Anni fa, ho realizzato un concept album dedicato a Yukio Mishima e al Giappone tradizionale. Un disco rock piuttosto duro, sia nelle tematiche che nella musica, che intitolai semplicemente “Sole e acciaio”, come il titolo della più importante opera politica di Mishima. Il personale tributo a un uomo di stupefacente ricchezza culturale e di grande complessità interiore, comunemente banalizzato oltre ogni limite dopo il suicidio del 1970. In questi anni ho studiato a fondo le opere e la vita di Mishima. Ho letto tutto quello che ho potuto, ho assimilato, ho scritto molto (tra cui un capitolo del mio ultimo libro) e ho restituito anche attraverso la musica. Confinare Yukio Mishima al solo ruolo di grandissimo romanziere è un equivoco che, alimentato dal conformismo che per evidente inadeguatezza e senso di inferiorità nasconde gli aspetti politicamente scorretti dei grandi geni del passato, preclude irrimediabilmente la comprensione totale dell’artista e dell’uomo.

Recentemente, è uscito in libreria il tuo ultimo libro “Questo mondo non basta. Uomini ed eroi” (edizioni Ritter). Vuoi parlarne?
Si tratta di un libro fatto di storie, personaggi storici, riflessioni sul presente, suggestioni e racconti di famiglia che nasce prendendo spunto da alcune mie canzoni. La musica, però, in questo caso rimane sullo sfondo di un percorso articolato e di un mondo fatto di realtà, uomini e donne a me molto cari. Le mie canzoni sono state così il pretesto per racchiudere, tra le pagine di un libro, parte di questo mio mondo. Nella seconda parte del volume, invece, è stata pubblicata una mia breve biografia e discografia (accompagnata da una serie di testimonianze fotografiche dei miei concerti) scritta dalla giornalista Cristina Di Giorgi.

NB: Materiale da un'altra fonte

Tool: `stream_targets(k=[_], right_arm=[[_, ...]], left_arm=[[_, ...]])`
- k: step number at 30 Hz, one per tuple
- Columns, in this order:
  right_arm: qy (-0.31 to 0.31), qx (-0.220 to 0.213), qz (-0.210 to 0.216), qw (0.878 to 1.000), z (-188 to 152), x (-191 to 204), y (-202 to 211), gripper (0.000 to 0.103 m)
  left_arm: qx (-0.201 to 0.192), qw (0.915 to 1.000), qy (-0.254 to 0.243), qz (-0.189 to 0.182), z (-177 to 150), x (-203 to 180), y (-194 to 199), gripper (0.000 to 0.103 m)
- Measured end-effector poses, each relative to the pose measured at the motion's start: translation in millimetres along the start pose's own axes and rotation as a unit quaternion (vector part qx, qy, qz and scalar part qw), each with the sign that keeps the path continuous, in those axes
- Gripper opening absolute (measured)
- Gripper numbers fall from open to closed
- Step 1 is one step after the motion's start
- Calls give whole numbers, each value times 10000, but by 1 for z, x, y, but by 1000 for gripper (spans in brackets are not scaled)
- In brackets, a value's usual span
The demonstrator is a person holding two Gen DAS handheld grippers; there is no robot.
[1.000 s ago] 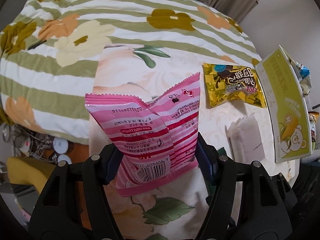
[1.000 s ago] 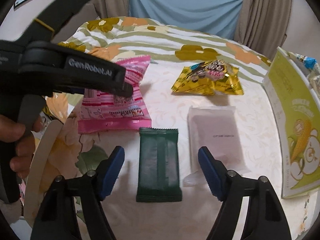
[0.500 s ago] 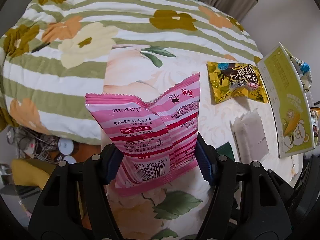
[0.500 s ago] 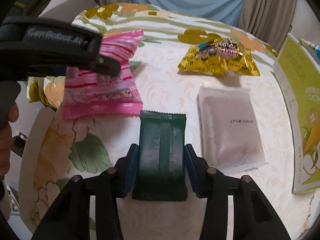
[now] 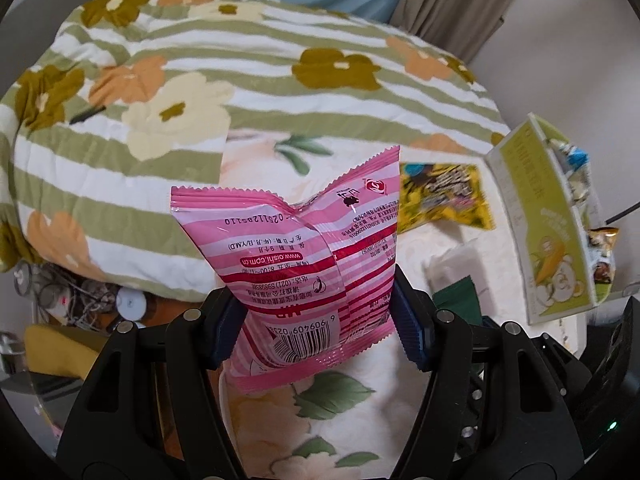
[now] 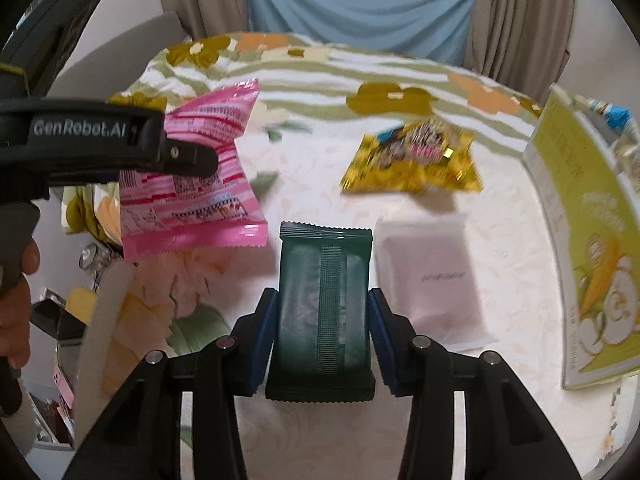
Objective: Organize snacks
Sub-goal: 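Grasp the pink striped bag with the left tool while the right tool grasps the dark green packet, then carry both packets over the yellow box and open both tools to drop them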
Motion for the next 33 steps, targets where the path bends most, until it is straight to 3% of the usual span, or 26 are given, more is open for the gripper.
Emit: stream_targets(k=[8, 17, 29, 33], right_arm=[[-502, -524, -14, 9974, 33, -42, 76, 41], [-1145, -1017, -122, 9881, 58, -155, 162, 41], [-1270, -1008, -239, 9865, 57, -321, 201, 41], [-1225, -960, -194, 9876, 54, -359, 202, 41]], left_arm=[[-460, 9978, -426, -212, 31, -63, 54, 63], [-834, 9901, -925, -651, 58, -200, 80, 63], [-480, 9863, -1103, -1132, 58, -401, 19, 63], [-260, 9861, -1175, -1145, 49, -444, -13, 63]])
Point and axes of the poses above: each gripper's, at about its wrist camera, not at the fingertips, and y roughly against the way its jaws point, x to its left, z to its top, the point moved 6 cm from there along -y, roughly the way its jaws point, and after that the axes turned 1 degree about x, right-handed, at the moved point
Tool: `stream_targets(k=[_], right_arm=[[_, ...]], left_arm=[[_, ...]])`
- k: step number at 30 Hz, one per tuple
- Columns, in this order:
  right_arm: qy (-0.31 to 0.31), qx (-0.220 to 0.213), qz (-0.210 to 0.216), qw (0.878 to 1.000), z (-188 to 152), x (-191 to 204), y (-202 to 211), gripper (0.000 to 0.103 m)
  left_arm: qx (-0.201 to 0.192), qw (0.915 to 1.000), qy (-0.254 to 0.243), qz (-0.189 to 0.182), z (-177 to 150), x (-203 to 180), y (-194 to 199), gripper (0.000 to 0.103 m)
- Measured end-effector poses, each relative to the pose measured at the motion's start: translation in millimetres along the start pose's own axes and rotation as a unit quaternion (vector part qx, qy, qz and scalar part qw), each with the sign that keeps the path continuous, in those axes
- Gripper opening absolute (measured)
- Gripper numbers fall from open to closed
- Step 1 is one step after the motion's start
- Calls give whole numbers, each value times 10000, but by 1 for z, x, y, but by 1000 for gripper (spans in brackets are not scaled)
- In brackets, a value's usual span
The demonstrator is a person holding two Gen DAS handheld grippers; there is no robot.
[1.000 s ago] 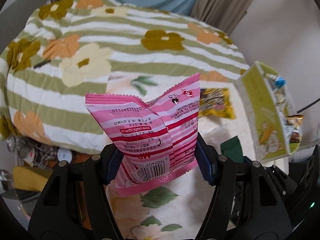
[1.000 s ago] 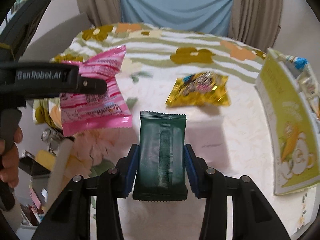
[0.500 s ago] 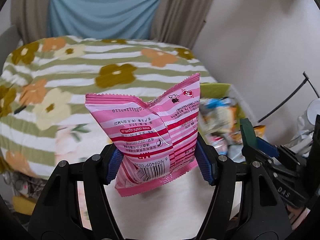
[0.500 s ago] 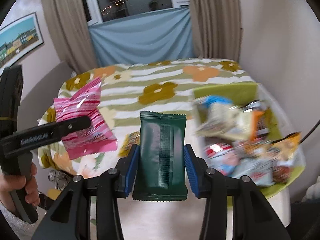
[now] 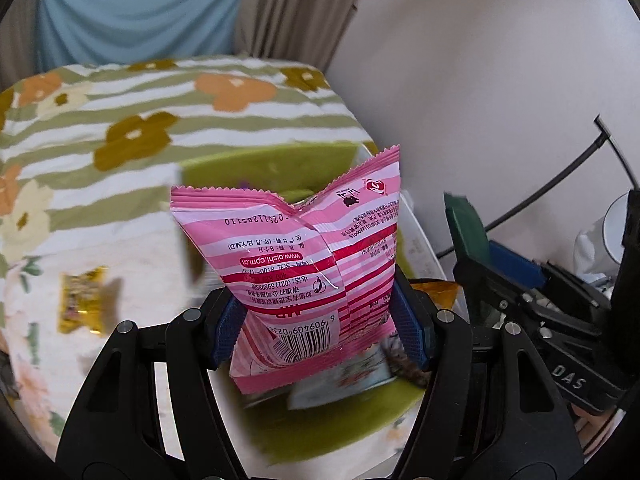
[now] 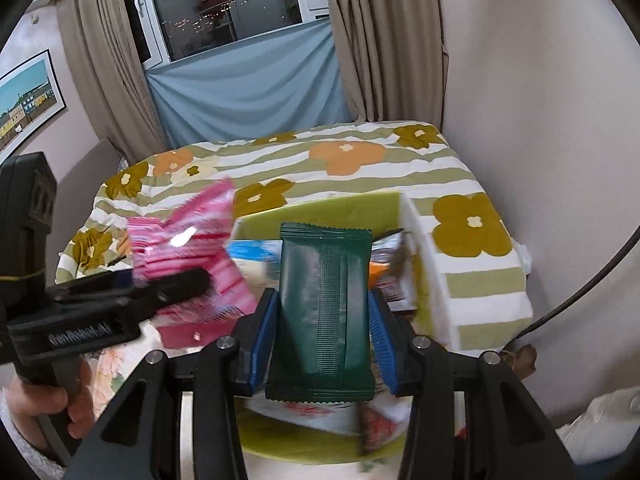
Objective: Organize snacks
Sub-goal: 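Carry both packets over the yellow box and open both tools to drop them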
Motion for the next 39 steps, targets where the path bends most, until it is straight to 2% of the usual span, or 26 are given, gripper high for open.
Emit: stream_targets(k=[4, 7, 9, 11, 15, 20, 23, 35, 37, 39], right_arm=[[-36, 38, 14, 10000, 4, -30, -5, 41], [-71, 44, 47, 10000, 8, -47, -9, 41], [-77, 58, 93, 9999, 10, -55, -12, 41], [-39, 43, 135, 9999, 11, -58, -13, 41], [-14, 45, 269, 9996, 13, -64, -17, 41], [32, 111, 467, 9988, 22, -67, -28, 41], [53, 164, 529, 9985, 26, -68, -37, 41], [-206, 629, 812, 9945, 23, -73, -85, 42], [-368, 588, 852, 9939, 20, -76, -85, 48], [-464, 559, 906, 9932, 19, -78, -84, 67]], left_arm=[[262, 9997, -21, 20, -5, -23, -34, 63], [401, 9991, -137, 74, -11, -31, -45, 70], [383, 9978, -239, 493, -13, -30, -46, 91], [290, 9967, -292, 700, -14, -29, -41, 97], [116, 9962, -155, 844, -13, -15, -28, 97], [-17, 9963, 118, 849, -12, 4, -13, 97], [-76, 9947, 184, 1012, -12, 10, -6, 97], [-10, 9900, 187, 1400, -26, 26, -1, 97], [-13, 9902, 214, 1381, -30, 29, 0, 97], [-22, 9903, 261, 1367, -34, 31, 2, 97]])
Point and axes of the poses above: each gripper's, at about its wrist camera, not at the fingertips, and y roughly against the way its jaws point, x to its left, z to its top, the point moved 6 cm from there along -y, roughly the way its jaws point, and after that the axes turned 1 degree about x, right-handed, at the moved point
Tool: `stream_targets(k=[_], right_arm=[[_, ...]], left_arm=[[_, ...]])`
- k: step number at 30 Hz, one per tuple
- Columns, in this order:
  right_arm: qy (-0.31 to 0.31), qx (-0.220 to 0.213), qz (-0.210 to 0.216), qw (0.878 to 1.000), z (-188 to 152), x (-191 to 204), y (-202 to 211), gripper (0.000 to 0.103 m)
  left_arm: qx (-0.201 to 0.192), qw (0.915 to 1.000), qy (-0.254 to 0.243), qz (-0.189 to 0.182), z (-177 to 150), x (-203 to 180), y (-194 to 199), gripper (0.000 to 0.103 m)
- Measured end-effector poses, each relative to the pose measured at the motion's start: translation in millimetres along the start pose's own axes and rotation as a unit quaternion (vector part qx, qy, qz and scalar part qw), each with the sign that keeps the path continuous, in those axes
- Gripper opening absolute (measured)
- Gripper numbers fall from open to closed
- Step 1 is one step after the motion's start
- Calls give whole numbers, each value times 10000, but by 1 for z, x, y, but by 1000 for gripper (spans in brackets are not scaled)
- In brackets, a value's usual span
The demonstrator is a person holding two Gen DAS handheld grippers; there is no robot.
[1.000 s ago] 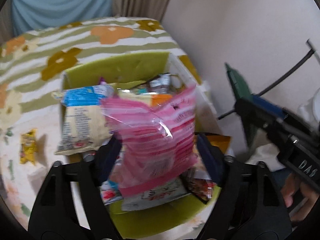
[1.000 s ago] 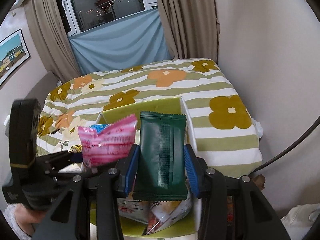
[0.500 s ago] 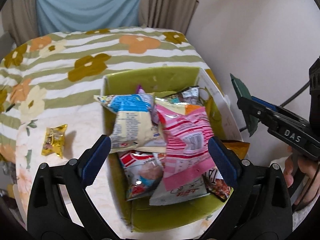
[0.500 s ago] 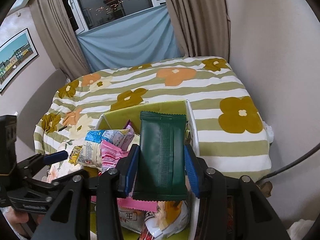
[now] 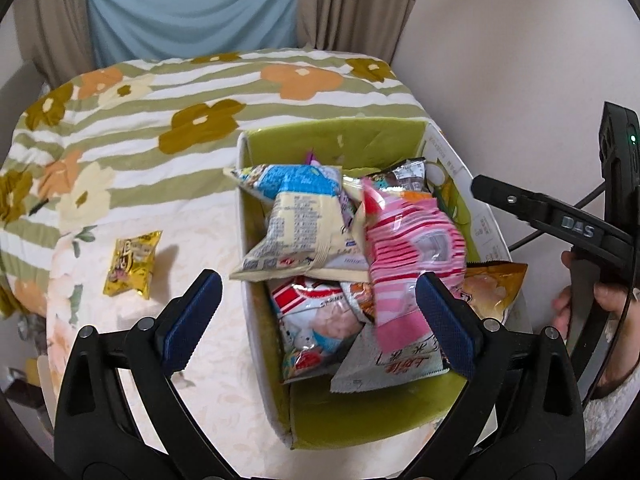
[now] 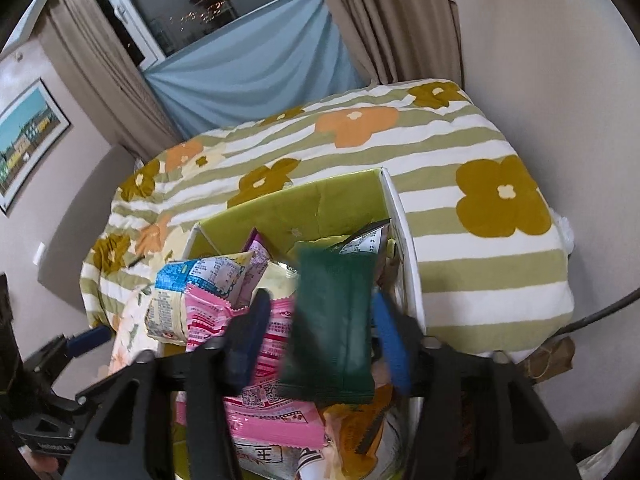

Hai suonato anche con Gatto Panceri? Chi suona nella tua band?
Una decina di anni fa ho suonato con Gatto Panceri a Follonica, in un concerto in piazza organizzato dal Movimento per la Vita. Sono contento di avere aperto un suo concerto perché lo considero davvero un ottimo autore. Quella sera c’era tantissima gente, circa 4000 persone, e io avevo cominciato a suonare da poco: fu una bella prova. Da molti anni, i musicisti che suonano con me sono gli stessi. In particolare, Fabio Constantinescu, alle chitarre e al basso, e Davide Picone, al pianoforte e alle tastiere. Devo molto a entrambi: Fabio, con la sua grande bravura e precisione tecnica (anche agli arrangiamenti) è un supporto fondamentale anche nel lavoro di studio; Davide, con la sua preparazione e formazione musicale, è una grande risorsa soprattutto dal vivo.

Prossimi progetti?
Stiamo lavorando al prossimo disco che uscirà in primavera. Per quanto possa sembrare strano, considerando l’aspetto identitario della mia musica, questo sarà il mio primo lavoro dedicato esclusivamente all’Italia. Ho voluto rispondere, indirettamente, a chi oggi trasmette ogni giorno un’immagine depressa e mediocre di questo Paese. L’ho fatto a modo mio: scrivendo musiche e parole. Non si tratta, però, di canzoni “contro”. Chi conosce la mia discografia sa che in tutti questi anni con la mia musica ho sempre proposto alternative positive, modelli, esempi. In un momento di grande difficoltà, con un governo non votato da nessuno che sta devastando l’economia reale dall’alto di teorie economiche impregnate di una chiara ideologia e di teoremi lontani anni luce dalla realtà, ho sentito il bisogno di mostrare un’Italia diversa per proporre dei percorsi alternativi. Di fronte al disastro economico degli ultimi mesi causato da chi non capisce la differenza tra economia e finanza e tra la teoria dei numeri e la pratica dell’autentico lavoro, ho scritto di italiani che hanno, loro sì, fatto il bene dell’Italia. In questo disco canterò dei ragazzi che hanno fatto il Risorgimento con slancio ideale, pensando alla bandiera e non alla politica; degli alpinisti di Ardito Desio che si sono aggrappati disperatamente alle pareti assassine del K2 per piantarci in cima un tricolore; dei leggendari soldati italiani della battaglia di Isbuscenskij; dell’originalità e genialità futurista; di Paolo Borsellino e di chi, come lui, si è sacrificato dimostrando che un solo uomo con la schiena dritta vale infinitamente di più di una moltitudine piegata a ogni tipo di compromesso, come quello tra politica e mafia. La mediocrità, anche quella di governo, non può nulla di fronte all’esempio. I numeri e le parole hanno poco valore, gli uomini restano.